:: SOURCE DATA
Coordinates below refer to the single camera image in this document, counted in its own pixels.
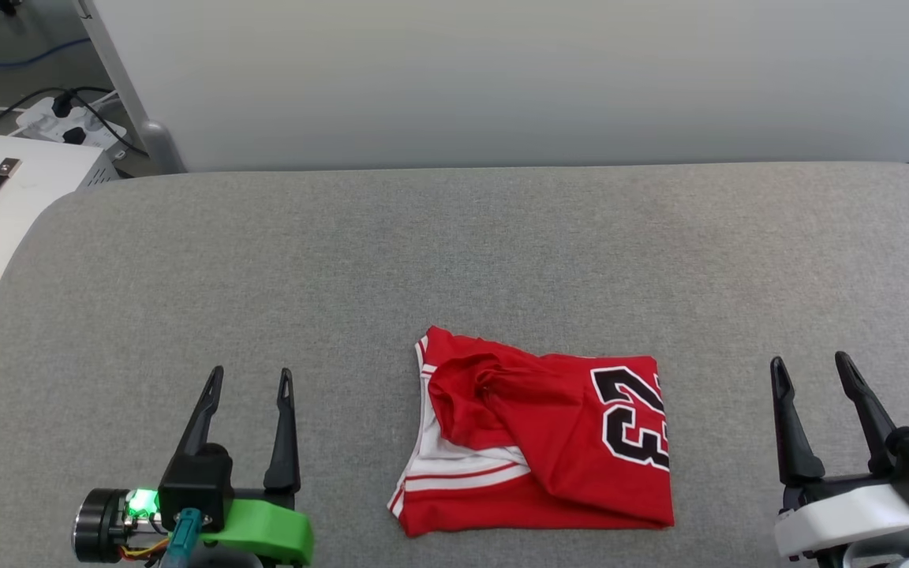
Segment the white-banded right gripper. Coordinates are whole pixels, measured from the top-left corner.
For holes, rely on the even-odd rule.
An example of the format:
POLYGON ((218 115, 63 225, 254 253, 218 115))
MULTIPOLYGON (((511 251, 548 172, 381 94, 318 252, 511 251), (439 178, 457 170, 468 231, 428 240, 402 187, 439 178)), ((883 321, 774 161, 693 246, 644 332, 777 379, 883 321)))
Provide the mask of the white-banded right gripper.
POLYGON ((836 352, 844 393, 854 403, 870 453, 870 474, 825 479, 799 414, 796 390, 783 359, 769 362, 778 472, 785 486, 773 529, 780 556, 793 562, 909 563, 909 474, 893 471, 886 439, 895 423, 854 360, 836 352))

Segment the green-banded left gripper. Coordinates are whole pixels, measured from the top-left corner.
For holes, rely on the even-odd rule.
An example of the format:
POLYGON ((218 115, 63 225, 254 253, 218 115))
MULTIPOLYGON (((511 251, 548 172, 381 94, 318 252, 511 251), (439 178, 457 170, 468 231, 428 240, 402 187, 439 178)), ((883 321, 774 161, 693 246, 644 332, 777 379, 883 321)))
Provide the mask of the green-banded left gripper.
MULTIPOLYGON (((210 443, 212 417, 223 391, 217 364, 202 389, 177 446, 177 456, 225 455, 210 443)), ((301 488, 294 381, 282 369, 275 396, 278 420, 264 491, 296 494, 301 488)), ((173 532, 162 524, 159 492, 150 488, 92 490, 73 520, 71 546, 80 563, 130 566, 309 566, 314 535, 304 514, 252 493, 232 501, 219 532, 200 532, 192 552, 170 557, 173 532)))
::::
• _PROBLEM DETAILS_:
Go back to the data above and please quote exactly, and only, the lines from the line with "Provide the mask of the white-banded" through its last line.

• _ANSWER FOR THIS EXERCISE_:
Provide the mask of the white-banded right gripper.
POLYGON ((836 352, 844 393, 854 403, 870 453, 870 474, 825 479, 799 414, 796 390, 783 359, 769 362, 778 472, 785 486, 773 529, 780 556, 793 562, 909 563, 909 474, 893 471, 886 439, 895 423, 854 360, 836 352))

Segment the green-banded left gripper. Coordinates are whole pixels, measured from the top-left corner.
For holes, rely on the even-odd rule.
An example of the format:
POLYGON ((218 115, 63 225, 254 253, 218 115))
MULTIPOLYGON (((511 251, 548 172, 381 94, 318 252, 511 251), (439 178, 457 170, 468 231, 428 240, 402 187, 439 178)), ((883 321, 774 161, 693 246, 644 332, 777 379, 883 321)))
Provide the mask of the green-banded left gripper.
MULTIPOLYGON (((210 443, 212 417, 223 391, 217 364, 202 389, 177 446, 177 456, 225 455, 210 443)), ((301 488, 294 381, 282 369, 275 396, 278 420, 264 491, 296 494, 301 488)), ((173 532, 162 524, 159 492, 150 488, 92 490, 73 520, 71 546, 80 563, 130 566, 309 566, 314 535, 304 514, 252 493, 232 501, 219 532, 200 532, 192 552, 170 557, 173 532)))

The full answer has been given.